The fun never seems to stop with Representative John “Jack” Pommer and campaign finance laws. One might ask why I’m on Part 3 of this saga, good question. If the paper that covers most of his district (that would be the Times-Call) was doing its job and covering it as it should, I wouldn’t have to bother. But it’s not, and I don’t understand why. This isn’t opinion; it’s fact, it’s news.

It was bad enough when he was clearly in violation of late or no reporting owing $20,000 (found here) and then finally paid the fines, but not all of them (found here). The only people who seemed to notice or care where his apologists who saw something inspirational about an elected official caught cheating. Once it got more visibility and hits at Examiner.Com, they became truly unhinged.

Here’s some info for those that don’t know, although I’ve said it repeatedly: I was the original Longmont Examiner and part of the original class of Examiners, which now number over 1,600 nationwide. Last year my wife took over that job as I no longer had time for it, and has been getting way more traffic than I ever did.
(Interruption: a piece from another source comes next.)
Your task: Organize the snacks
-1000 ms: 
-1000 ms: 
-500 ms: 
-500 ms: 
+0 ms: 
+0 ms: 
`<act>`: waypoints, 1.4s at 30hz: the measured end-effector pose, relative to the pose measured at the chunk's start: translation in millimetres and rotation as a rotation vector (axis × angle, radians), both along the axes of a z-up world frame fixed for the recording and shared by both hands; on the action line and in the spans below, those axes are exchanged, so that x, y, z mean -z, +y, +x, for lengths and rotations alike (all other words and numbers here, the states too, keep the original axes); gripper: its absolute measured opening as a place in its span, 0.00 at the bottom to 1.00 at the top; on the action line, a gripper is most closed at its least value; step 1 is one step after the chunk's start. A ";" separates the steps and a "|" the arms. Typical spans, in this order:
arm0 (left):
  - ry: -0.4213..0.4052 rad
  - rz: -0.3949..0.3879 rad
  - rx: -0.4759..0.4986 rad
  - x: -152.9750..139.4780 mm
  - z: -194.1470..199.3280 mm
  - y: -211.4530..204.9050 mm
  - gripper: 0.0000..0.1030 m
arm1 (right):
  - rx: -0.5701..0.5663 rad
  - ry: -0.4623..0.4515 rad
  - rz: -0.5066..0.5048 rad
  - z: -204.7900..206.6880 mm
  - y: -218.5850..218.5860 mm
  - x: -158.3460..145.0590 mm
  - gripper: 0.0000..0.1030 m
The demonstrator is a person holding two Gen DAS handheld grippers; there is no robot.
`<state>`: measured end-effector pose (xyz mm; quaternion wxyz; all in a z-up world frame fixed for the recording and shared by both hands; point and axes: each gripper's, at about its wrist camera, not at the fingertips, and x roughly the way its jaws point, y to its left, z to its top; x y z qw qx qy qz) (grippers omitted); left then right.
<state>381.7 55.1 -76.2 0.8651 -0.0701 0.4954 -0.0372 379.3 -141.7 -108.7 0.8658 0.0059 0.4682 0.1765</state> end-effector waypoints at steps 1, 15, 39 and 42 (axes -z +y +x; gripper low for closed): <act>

She was exactly what they were looking for, and is consistently ranked in the top tier in her category. Quite a feat for someone who writes about a little place called Longmont.

She made no secret of who she was married to (although I don’t see how that really matters) through her bio and a profile of what I do. Another point I made publicly was how she was taking over the majority role in our Voter Registration Drive (VRD) called Vote! Longmont, and has written and spoken publicly about it. This Pommer issue was right up her alley as she had just addressed this at a Longmont City Council meeting about a related subject. She is more than capable to speak to these issues and doesn’t need me or anyone else as a “source”. Nor does she need a disclaimer any time she writes who her significant other is. It’s idiocy that this even has to be explained, right?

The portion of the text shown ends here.